Provided data ▸
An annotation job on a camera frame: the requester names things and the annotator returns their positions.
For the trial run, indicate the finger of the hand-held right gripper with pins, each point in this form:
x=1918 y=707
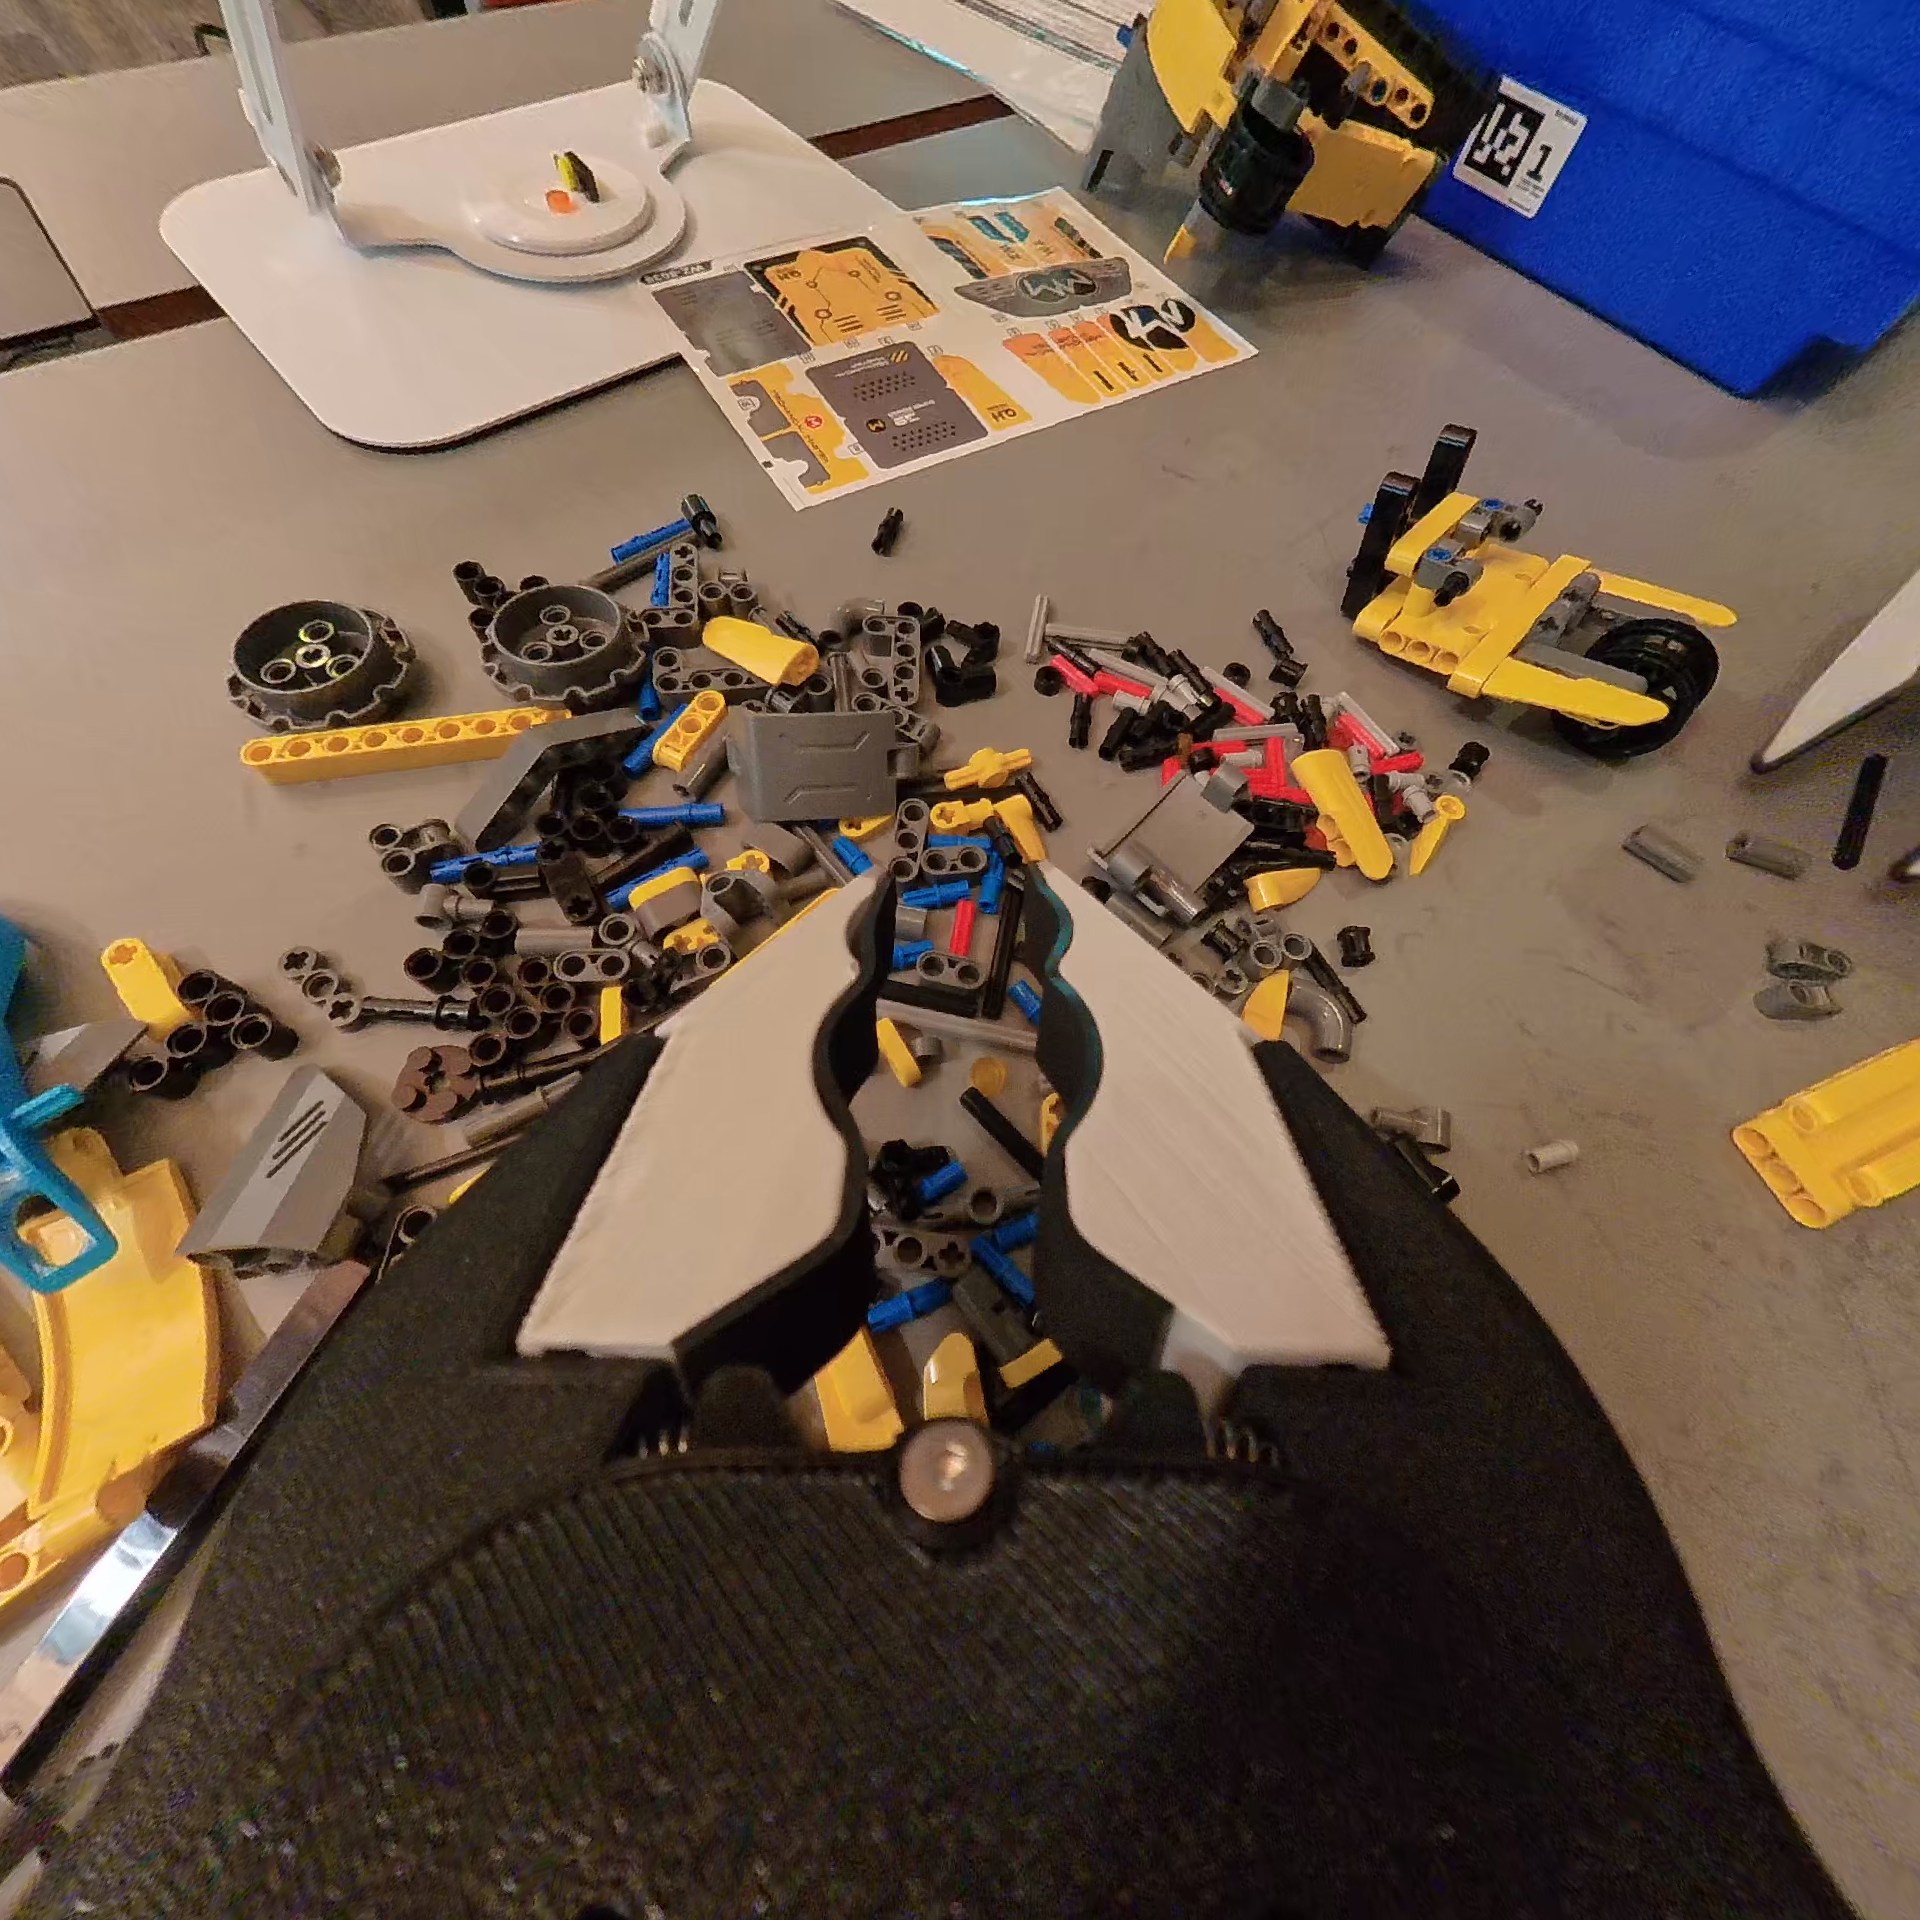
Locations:
x=1869 y=678

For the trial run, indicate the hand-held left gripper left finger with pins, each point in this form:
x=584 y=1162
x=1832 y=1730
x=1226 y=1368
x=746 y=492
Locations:
x=706 y=1175

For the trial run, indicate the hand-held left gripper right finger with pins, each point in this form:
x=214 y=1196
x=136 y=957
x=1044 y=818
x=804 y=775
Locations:
x=1222 y=1189

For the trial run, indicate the pile of toy building pieces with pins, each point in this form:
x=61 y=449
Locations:
x=565 y=838

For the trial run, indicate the yellow panel with grey pins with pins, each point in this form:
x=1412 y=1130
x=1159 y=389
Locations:
x=1840 y=1144

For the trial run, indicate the grey black elbow connector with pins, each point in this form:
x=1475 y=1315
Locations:
x=1423 y=1146

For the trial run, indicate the black toy axle rod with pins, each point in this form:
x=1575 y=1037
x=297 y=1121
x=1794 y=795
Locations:
x=1858 y=805

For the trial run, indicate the tiny grey toy bush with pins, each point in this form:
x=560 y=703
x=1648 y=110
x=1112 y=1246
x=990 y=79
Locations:
x=1549 y=1157

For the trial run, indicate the small yellow toy vehicle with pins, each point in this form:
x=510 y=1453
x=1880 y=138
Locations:
x=1499 y=627

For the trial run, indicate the grey vented toy panel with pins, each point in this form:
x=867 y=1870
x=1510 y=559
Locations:
x=276 y=1189

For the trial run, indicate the blue storage bin with tag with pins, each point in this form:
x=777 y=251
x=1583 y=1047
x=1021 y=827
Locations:
x=1719 y=185

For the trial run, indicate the long yellow toy beam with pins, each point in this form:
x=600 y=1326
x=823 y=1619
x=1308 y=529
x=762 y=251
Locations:
x=392 y=748

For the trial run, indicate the dark grey toy wheel hub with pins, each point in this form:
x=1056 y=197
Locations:
x=318 y=659
x=565 y=647

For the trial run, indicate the yellow curved toy panel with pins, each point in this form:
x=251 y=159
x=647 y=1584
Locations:
x=136 y=1348

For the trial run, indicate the glossy black flat bar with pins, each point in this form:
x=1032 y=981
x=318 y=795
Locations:
x=184 y=1500

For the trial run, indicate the teal brick separator tool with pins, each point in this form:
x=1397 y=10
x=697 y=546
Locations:
x=46 y=1121

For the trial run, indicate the large yellow black toy model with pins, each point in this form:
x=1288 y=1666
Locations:
x=1350 y=164

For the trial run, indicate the yellow sticker sheet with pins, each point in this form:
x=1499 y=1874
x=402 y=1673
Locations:
x=898 y=389

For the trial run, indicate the clear bag with paper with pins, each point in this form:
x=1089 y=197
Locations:
x=990 y=40

Work request ▸
Reply with an exact copy of the lines running from the one containing "For the trial run, indicate the grey vented" through the end of the entries above, both ends included.

Solution below ▸
For the trial run, indicate the grey vented toy panel with pins, each point in this form:
x=867 y=1870
x=1510 y=559
Locations:
x=276 y=1189

For the trial run, indicate the blue storage bin with tag with pins, each point in this form:
x=777 y=251
x=1583 y=1047
x=1021 y=827
Locations:
x=1719 y=185

For the trial run, indicate the long yellow toy beam with pins, each point in this form:
x=600 y=1326
x=823 y=1619
x=1308 y=529
x=762 y=251
Locations:
x=392 y=748

For the trial run, indicate the dark grey toy wheel hub with pins, each point in this form:
x=1056 y=197
Locations:
x=318 y=659
x=565 y=647

For the trial run, indicate the yellow curved toy panel with pins, each point in this form:
x=251 y=159
x=647 y=1584
Locations:
x=136 y=1348

For the trial run, indicate the glossy black flat bar with pins, each point in this form:
x=1032 y=981
x=318 y=795
Locations:
x=184 y=1500

For the trial run, indicate the teal brick separator tool with pins, each point in this form:
x=1397 y=10
x=697 y=546
Locations:
x=46 y=1121

For the trial run, indicate the large yellow black toy model with pins, each point in this form:
x=1288 y=1666
Locations:
x=1350 y=164

For the trial run, indicate the yellow sticker sheet with pins, each point in this form:
x=1499 y=1874
x=402 y=1673
Locations:
x=898 y=389

For the trial run, indicate the clear bag with paper with pins, each point in this form:
x=1089 y=197
Locations:
x=990 y=40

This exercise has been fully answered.